In the entries below, find the lines with the word "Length" and copy them.

[Provided data Boundary: Start]

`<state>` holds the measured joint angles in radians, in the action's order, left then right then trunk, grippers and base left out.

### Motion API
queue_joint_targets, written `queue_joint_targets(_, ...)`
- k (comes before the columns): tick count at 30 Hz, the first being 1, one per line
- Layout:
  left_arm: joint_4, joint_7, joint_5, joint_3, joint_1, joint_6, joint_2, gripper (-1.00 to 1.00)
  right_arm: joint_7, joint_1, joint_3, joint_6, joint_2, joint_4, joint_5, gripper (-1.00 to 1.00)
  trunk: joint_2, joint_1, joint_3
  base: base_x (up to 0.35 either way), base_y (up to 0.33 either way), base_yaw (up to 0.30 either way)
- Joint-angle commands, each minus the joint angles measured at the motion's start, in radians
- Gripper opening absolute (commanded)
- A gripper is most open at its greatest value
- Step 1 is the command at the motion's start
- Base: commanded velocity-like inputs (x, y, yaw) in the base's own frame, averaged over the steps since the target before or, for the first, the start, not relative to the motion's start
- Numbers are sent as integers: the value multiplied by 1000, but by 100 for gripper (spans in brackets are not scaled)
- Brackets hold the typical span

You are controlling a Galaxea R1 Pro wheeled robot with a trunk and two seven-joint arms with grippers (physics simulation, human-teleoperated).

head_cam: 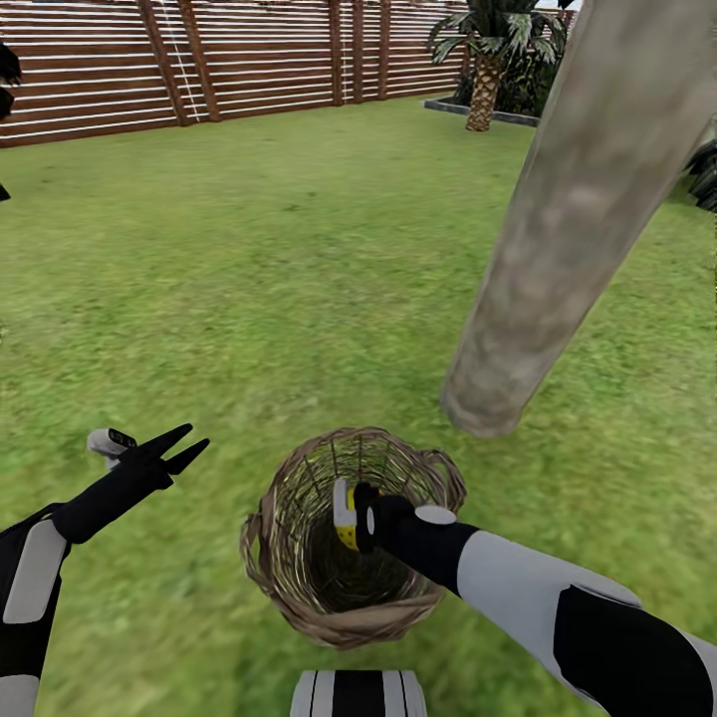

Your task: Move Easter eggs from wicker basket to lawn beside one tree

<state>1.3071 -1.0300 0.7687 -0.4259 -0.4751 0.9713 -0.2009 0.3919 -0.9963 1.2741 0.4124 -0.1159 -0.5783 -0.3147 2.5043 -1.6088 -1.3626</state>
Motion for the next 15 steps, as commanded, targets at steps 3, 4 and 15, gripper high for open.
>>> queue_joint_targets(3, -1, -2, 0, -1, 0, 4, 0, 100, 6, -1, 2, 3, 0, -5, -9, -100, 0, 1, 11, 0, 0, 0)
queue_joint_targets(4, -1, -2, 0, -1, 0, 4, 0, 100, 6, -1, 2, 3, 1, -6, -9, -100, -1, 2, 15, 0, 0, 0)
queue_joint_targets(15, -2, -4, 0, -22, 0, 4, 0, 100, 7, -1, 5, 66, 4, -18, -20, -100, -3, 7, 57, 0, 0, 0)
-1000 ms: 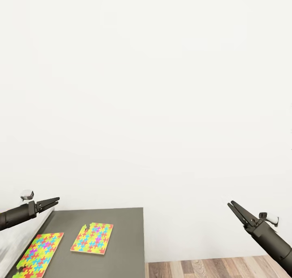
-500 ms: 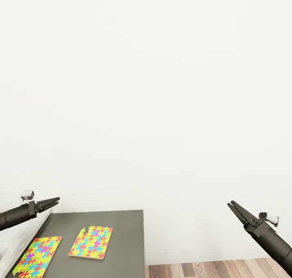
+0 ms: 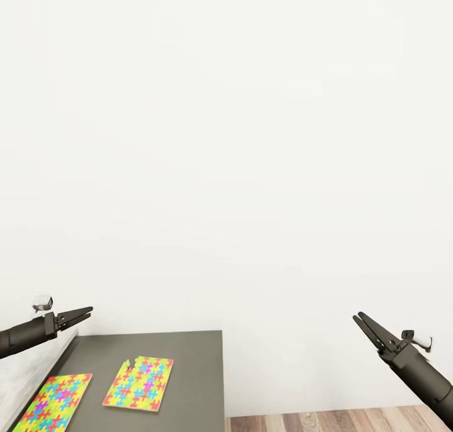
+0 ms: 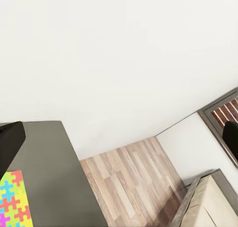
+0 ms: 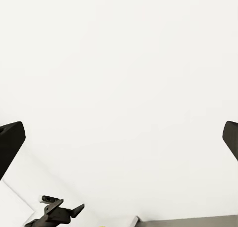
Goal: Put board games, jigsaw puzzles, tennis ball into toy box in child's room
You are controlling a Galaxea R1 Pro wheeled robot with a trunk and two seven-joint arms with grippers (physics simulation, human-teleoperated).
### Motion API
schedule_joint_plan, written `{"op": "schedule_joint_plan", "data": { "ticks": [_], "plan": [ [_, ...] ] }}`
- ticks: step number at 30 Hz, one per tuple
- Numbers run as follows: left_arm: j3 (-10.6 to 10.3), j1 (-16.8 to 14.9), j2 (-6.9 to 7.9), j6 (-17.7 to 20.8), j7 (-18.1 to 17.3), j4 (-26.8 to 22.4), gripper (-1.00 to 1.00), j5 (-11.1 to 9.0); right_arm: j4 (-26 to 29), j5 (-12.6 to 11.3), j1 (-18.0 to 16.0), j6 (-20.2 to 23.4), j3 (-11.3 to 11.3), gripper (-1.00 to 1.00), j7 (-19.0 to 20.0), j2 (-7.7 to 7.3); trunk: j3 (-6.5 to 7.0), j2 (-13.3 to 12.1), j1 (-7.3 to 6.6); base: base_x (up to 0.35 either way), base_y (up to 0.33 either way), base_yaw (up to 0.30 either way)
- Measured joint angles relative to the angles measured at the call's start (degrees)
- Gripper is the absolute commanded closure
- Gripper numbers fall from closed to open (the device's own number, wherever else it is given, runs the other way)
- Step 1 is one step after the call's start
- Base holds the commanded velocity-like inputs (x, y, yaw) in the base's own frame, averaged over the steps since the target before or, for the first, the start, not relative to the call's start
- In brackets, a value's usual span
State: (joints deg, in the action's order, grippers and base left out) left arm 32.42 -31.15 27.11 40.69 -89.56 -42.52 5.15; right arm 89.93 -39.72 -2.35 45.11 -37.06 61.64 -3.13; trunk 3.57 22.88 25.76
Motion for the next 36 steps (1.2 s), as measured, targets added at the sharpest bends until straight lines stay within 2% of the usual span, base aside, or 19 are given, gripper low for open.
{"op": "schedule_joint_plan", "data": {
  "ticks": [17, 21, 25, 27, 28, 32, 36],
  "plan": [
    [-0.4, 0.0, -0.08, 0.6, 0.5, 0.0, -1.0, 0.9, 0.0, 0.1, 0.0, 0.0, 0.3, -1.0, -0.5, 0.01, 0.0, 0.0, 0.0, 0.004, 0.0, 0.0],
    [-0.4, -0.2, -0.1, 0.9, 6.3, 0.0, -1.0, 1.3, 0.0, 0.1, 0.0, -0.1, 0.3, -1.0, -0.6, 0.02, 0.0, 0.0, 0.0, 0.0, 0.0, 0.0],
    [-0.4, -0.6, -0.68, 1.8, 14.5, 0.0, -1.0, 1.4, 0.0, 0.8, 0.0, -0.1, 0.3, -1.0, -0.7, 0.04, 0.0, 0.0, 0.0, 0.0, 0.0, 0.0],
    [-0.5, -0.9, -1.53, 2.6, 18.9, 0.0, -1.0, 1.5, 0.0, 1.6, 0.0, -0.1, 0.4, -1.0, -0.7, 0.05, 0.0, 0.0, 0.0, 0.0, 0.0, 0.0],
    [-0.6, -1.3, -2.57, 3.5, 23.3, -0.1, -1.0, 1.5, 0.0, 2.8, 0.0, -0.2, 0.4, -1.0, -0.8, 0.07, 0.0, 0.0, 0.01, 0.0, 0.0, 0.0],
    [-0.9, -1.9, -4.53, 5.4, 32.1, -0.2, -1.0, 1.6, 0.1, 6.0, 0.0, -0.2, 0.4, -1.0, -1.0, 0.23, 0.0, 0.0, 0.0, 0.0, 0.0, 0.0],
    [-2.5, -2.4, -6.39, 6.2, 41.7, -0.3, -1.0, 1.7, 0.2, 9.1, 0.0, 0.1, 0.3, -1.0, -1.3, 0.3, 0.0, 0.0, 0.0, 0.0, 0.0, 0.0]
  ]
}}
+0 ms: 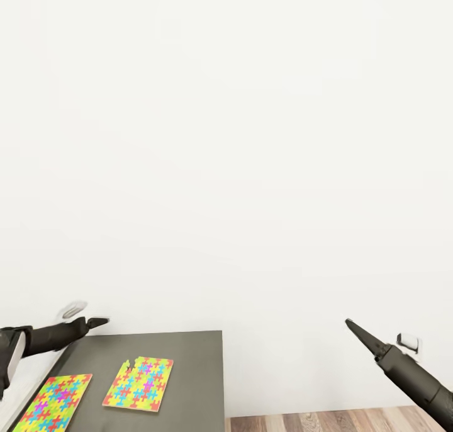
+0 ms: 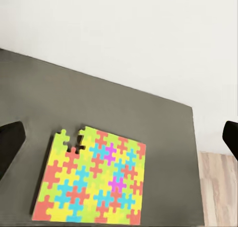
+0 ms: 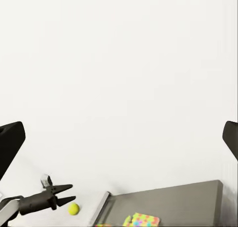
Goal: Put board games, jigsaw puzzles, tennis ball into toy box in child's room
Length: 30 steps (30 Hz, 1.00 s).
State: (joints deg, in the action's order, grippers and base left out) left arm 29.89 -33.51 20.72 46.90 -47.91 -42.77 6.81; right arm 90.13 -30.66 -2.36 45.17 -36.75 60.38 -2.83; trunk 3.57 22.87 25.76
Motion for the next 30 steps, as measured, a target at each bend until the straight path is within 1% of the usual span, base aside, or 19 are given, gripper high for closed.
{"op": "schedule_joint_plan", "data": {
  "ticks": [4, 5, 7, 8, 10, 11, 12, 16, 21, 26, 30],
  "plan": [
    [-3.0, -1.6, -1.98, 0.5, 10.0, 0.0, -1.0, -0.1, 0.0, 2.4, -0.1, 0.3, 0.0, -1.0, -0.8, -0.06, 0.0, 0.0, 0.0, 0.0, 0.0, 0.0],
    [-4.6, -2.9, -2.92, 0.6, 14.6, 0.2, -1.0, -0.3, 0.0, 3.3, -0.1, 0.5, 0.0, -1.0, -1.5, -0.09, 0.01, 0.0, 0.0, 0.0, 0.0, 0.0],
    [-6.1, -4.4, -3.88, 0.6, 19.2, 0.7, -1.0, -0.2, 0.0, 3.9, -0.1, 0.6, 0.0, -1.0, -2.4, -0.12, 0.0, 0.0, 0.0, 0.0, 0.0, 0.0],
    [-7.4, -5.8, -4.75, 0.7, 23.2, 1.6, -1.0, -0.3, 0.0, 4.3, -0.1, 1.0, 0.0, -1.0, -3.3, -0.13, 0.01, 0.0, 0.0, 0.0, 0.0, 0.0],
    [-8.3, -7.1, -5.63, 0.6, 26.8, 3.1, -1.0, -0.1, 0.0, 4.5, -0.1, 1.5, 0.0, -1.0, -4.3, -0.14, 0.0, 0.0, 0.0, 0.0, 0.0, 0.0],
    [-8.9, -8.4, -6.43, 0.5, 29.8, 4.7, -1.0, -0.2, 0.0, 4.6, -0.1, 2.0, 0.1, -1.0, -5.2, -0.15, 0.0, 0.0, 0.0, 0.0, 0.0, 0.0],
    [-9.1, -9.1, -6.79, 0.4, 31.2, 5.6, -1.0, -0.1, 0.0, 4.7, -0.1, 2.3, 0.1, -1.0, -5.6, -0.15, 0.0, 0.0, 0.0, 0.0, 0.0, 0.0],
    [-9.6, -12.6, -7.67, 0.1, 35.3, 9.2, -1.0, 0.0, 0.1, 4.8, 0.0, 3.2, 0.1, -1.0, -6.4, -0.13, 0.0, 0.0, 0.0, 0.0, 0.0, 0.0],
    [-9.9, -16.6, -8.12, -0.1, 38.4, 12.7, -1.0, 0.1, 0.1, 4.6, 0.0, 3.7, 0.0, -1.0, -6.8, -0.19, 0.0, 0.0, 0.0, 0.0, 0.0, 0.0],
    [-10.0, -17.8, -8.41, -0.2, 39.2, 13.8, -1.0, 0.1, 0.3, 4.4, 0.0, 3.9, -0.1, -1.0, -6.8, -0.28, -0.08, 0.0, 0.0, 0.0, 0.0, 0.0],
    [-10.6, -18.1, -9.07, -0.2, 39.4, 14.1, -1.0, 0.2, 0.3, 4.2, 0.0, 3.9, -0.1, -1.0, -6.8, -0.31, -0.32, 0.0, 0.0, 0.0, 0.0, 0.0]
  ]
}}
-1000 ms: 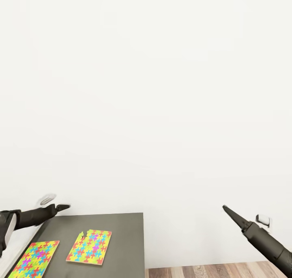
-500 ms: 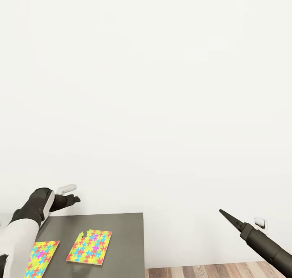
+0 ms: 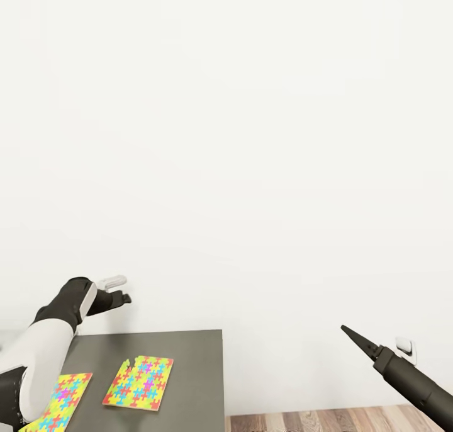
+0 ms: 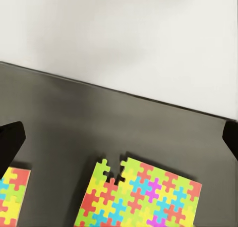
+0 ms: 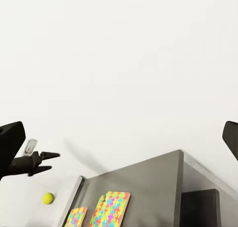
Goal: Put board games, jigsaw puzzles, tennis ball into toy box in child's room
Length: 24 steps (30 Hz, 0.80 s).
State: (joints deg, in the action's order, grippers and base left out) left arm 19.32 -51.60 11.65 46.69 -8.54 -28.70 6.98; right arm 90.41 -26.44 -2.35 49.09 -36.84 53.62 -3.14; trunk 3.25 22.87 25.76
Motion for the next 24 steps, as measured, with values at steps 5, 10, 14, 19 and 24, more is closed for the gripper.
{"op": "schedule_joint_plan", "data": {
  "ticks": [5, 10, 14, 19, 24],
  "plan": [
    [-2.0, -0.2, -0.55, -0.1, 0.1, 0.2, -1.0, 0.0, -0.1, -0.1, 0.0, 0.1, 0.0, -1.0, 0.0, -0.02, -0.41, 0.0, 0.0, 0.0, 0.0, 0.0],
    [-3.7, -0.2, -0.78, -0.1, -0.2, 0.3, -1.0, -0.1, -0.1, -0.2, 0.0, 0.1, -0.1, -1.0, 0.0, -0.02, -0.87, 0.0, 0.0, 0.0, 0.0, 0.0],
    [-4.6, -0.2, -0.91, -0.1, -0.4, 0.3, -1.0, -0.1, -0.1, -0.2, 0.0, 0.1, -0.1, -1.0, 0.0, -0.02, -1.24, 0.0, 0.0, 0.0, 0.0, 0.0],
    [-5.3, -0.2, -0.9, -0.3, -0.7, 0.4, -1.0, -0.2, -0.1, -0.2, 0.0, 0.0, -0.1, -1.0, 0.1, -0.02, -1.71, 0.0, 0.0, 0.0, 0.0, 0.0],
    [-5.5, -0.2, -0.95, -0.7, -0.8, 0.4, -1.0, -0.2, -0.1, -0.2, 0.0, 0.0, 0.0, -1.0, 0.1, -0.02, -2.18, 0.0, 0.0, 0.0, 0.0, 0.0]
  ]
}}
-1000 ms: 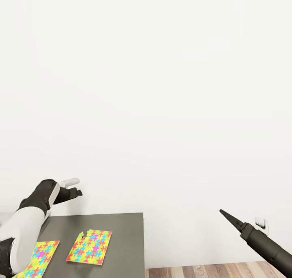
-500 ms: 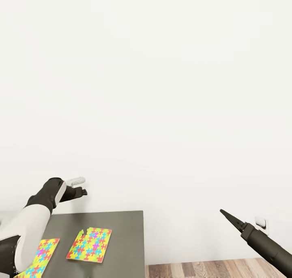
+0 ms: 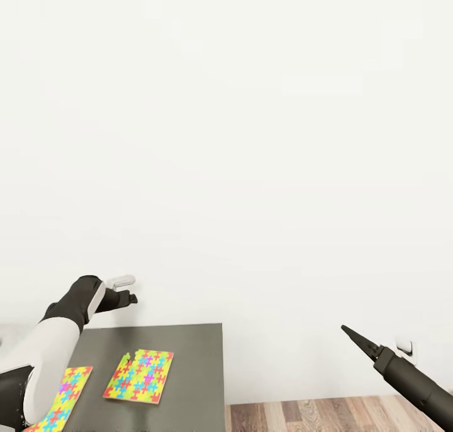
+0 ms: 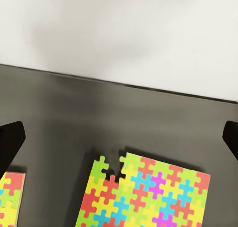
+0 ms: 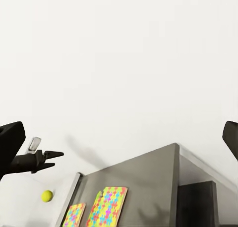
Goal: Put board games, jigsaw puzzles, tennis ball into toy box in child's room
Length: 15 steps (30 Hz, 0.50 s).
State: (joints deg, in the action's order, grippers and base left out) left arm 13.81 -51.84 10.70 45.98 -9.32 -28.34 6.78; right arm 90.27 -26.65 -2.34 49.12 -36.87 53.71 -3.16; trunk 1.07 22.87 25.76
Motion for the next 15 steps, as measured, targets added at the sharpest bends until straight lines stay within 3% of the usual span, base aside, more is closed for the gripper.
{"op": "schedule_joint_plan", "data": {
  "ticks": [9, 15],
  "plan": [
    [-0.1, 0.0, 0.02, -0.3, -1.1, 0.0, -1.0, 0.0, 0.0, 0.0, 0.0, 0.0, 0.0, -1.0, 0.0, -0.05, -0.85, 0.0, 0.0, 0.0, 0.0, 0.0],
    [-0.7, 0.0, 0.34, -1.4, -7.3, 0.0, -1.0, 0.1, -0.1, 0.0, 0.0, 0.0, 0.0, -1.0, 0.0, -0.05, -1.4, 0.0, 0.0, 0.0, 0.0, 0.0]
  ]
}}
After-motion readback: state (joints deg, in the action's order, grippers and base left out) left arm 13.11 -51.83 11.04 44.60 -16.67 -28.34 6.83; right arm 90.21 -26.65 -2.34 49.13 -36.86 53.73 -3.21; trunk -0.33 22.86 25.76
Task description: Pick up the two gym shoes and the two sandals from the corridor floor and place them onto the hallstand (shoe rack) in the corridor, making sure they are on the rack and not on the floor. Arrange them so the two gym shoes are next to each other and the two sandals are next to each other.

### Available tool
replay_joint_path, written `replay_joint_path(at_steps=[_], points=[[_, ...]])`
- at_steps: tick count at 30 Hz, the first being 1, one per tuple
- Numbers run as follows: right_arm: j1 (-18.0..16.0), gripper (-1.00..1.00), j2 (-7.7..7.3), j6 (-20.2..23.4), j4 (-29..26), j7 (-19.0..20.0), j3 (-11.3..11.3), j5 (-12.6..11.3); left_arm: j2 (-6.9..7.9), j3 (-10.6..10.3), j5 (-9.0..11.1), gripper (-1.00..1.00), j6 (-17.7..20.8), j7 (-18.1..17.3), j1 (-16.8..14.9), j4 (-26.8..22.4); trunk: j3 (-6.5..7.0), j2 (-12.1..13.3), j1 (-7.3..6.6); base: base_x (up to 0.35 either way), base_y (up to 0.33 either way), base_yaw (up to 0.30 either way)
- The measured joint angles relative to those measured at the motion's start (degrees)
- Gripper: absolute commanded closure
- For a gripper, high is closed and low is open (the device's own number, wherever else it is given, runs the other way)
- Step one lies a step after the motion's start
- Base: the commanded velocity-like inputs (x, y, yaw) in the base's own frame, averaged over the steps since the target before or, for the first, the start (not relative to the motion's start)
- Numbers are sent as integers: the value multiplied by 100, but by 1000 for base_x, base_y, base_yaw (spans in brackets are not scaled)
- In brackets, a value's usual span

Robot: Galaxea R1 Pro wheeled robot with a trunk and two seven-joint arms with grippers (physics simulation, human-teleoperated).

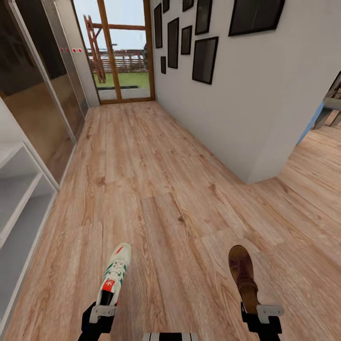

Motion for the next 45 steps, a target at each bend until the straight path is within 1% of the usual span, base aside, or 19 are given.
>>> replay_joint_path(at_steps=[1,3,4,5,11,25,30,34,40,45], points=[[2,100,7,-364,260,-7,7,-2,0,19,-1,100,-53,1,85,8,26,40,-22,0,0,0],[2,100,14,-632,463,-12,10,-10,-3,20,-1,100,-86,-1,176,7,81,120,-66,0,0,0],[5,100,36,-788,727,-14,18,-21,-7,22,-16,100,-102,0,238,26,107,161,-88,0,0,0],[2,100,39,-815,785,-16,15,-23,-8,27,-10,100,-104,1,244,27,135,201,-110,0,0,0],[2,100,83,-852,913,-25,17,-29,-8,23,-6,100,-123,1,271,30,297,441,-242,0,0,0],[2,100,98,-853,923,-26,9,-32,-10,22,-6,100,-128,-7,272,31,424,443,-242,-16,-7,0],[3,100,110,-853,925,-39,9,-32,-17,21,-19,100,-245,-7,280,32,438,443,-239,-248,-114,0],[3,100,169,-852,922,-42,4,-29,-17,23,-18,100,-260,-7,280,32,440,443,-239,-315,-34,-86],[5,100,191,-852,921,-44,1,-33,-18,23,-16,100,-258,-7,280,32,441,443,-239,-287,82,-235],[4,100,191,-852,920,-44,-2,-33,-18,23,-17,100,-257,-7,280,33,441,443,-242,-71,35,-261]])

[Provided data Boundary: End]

> Completed exercise
Length: 30 steps (30 Hz, 1.00 s).
Length: 24 steps (30 Hz, 0.80 s).
Length: 15 steps (30 Hz, 0.50 s).

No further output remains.